- **WHAT YOU NEED TO DO**: The answer must be every line below that contains the string "gripper".
══ EXCERPTED RECORDS ══
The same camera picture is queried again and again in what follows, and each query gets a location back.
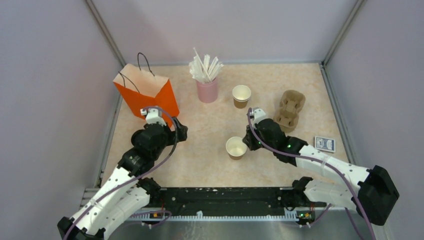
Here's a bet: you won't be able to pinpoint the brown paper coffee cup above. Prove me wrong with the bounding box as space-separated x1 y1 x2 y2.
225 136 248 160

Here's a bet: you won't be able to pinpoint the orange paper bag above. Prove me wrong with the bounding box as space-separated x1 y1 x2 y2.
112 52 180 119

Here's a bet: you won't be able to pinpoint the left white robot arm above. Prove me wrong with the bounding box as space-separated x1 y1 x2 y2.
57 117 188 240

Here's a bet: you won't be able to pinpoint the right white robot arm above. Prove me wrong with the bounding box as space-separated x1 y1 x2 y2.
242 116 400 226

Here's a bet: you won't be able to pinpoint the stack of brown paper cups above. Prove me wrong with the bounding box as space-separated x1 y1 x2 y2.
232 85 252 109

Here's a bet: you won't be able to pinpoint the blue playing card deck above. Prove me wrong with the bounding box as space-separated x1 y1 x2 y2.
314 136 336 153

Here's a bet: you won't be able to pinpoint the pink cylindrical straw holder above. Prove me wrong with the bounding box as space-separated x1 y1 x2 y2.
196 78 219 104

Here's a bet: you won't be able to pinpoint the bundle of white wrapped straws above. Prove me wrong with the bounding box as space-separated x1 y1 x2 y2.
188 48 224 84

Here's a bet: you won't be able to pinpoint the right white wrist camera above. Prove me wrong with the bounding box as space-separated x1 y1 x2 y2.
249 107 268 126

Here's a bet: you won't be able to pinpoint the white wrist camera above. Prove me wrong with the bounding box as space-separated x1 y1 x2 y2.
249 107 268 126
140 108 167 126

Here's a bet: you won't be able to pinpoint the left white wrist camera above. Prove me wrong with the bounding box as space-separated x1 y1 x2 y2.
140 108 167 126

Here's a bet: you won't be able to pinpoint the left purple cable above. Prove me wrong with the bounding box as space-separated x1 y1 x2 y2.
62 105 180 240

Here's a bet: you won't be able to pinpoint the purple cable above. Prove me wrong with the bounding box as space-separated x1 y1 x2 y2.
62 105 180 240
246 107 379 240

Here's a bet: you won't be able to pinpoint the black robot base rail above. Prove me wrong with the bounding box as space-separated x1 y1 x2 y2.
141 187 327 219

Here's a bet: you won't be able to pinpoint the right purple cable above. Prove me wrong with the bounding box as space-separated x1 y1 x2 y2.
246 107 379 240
═══
══ EXCERPTED RECORDS ══
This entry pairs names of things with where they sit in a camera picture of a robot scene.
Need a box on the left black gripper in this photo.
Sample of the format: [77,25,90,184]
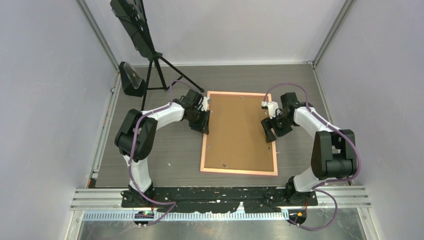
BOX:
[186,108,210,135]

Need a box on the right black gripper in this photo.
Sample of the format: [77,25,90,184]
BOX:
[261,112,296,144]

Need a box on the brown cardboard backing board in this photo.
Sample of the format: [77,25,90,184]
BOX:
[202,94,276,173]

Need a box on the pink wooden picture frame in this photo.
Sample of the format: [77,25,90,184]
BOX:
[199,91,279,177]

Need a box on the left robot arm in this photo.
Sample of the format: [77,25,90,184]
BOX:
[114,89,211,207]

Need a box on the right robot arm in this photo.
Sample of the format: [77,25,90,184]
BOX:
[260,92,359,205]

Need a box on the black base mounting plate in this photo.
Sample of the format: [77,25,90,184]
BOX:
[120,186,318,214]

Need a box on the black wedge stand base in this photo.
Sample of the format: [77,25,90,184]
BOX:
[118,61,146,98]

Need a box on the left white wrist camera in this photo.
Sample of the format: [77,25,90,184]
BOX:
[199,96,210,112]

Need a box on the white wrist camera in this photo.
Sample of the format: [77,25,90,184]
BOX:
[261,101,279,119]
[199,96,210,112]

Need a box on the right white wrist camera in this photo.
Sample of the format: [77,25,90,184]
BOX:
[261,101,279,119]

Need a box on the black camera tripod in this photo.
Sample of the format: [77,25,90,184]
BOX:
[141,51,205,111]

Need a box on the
═══
- **YOUR SOLUTION**:
Need a box on the left black gripper in this photo.
Need a box on the right black gripper in this photo.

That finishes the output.